Master's Thesis from the year 2011 in the subject Computer Science - Software, grade: 1,0, University of Duisburg-Essen (Institute for Computer Science and Business Information Systems), course: Informatik - Empirische Softwareforschung, language: English, abstract: Type systems of programming languages are a much discussed topic of software engineering. There are many voices arguing towards static as well as dynamic type systems, although their actual impact on software development is rarely evaluated using rigorous scientific methods. In the context of this work, a controlled experiment with 36 participants was conducted which tried to compare the performance of software developers using a static and a dynamic type system for the same tasks using an undocumented API. The two programming languages used were Java and Groovy. The experiment and its results are analyzed and discussed in this thesis.
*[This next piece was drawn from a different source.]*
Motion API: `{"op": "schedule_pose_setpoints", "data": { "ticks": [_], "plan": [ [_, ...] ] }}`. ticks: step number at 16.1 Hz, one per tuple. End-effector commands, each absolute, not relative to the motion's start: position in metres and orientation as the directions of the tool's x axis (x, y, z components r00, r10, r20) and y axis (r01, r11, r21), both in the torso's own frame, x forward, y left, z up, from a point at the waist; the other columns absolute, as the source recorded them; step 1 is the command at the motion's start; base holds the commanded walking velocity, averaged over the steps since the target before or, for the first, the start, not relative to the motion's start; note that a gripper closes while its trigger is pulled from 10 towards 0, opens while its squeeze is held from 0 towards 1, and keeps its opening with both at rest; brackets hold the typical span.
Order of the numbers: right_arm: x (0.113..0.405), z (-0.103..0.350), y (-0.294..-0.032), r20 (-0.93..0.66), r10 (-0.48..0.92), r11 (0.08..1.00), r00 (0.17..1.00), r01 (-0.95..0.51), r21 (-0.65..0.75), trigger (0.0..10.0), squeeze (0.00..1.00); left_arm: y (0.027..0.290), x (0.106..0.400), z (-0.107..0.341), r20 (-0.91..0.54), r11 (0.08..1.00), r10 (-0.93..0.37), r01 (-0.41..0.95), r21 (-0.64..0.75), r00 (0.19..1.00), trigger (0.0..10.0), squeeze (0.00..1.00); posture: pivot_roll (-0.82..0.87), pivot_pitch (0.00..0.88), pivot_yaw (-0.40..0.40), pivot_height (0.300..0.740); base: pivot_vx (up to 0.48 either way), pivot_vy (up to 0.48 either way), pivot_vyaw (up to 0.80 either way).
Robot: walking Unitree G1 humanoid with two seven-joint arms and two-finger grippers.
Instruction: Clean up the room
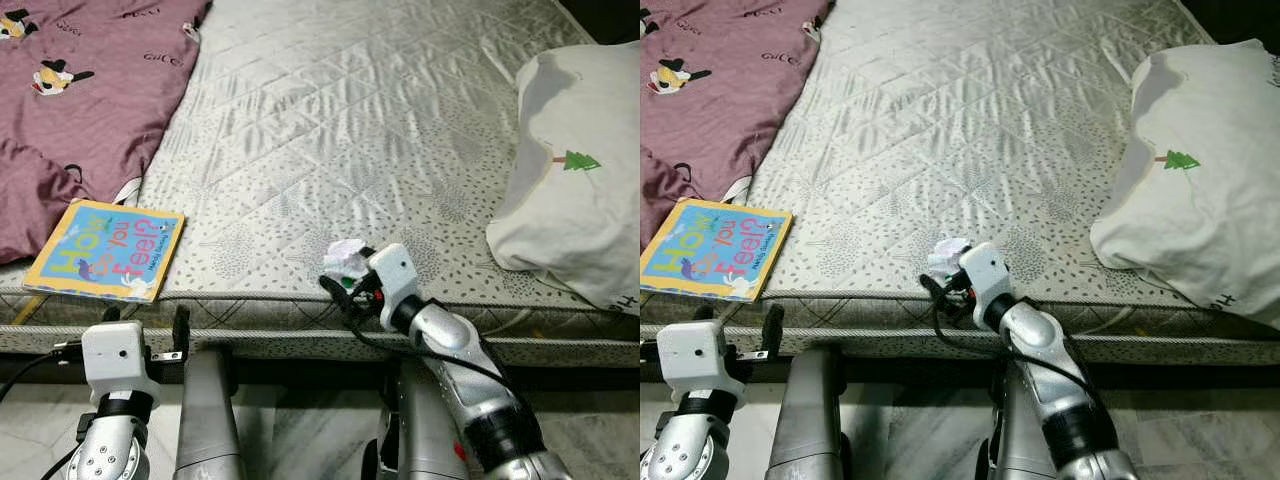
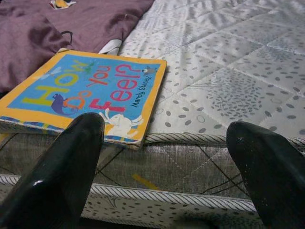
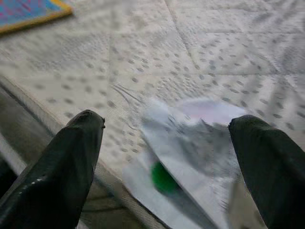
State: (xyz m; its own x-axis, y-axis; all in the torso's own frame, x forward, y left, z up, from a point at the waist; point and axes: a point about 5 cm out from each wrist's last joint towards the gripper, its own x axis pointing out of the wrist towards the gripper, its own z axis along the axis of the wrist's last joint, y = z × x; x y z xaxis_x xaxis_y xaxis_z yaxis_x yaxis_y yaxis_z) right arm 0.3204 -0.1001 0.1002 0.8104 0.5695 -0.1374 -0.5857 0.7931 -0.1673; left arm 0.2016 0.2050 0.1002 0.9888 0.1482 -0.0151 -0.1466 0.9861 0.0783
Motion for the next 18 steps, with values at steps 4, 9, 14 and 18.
{"op": "schedule_pose_setpoints", "data": {
  "ticks": [4, 9, 14, 18],
  "plan": [
    [0.322, 0.097, -0.086, -0.145, 0.582, 0.765, 0.801, -0.599, -0.237, 10.0, 0.0, 0.206, 0.198, 0.102, -0.023, 0.983, 0.161, -0.158, 0.089, 0.987, 10.0, 0.0, 0.2, 0.229, -0.038, 0.498, 0.0, 0.0, 0.0],
    [0.33, 0.088, -0.068, -0.212, 0.549, 0.746, 0.809, -0.588, -0.313, 0.9, 0.0, 0.205, 0.197, 0.102, -0.024, 0.983, 0.161, -0.158, 0.088, 0.987, 10.0, 0.0, 0.22, 0.226, -0.042, 0.498, 0.0, 0.0, 0.0],
    [0.342, 0.085, -0.067, -0.228, 0.464, 0.769, 0.856, -0.516, -0.376, 0.0, 0.0, 0.205, 0.194, 0.102, -0.028, 0.983, 0.161, -0.158, 0.092, 0.987, 10.0, 0.0, 0.23, 0.227, -0.046, 0.498, 0.0, 0.0, 0.0],
    [0.35, 0.08, -0.085, -0.259, 0.362, 0.752, 0.896, -0.444, -0.487, 0.0, 0.0, 0.205, 0.192, 0.102, -0.031, 0.983, 0.163, -0.16, 0.094, 0.986, 10.0, 0.0, 0.24, 0.235, -0.047, 0.498, 0.0, 0.0, 0.0]
  ]
}}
Its main hypothesis was that a static type system speeds up the time developers need to solve programming tasks in an undocumented API. The main results of the experiment speak strongly in favor of this hypothesis, because the static type system seems to have a significantly positive impact on the development time.

Sebastian Kleinschmager is a passionate software engineer from Germany who has a special interest in creating a scientific foundation for his field. During his studies of applied computer science (Bachelor's degree) and business information systems (Master), he focused his research on conducting empirical experiments to evaluate programming techniques. Apart from his academic research, during his day-to-day job, he specializes in software development using the .NET Framework and the newest web technologies, putting theory into practice.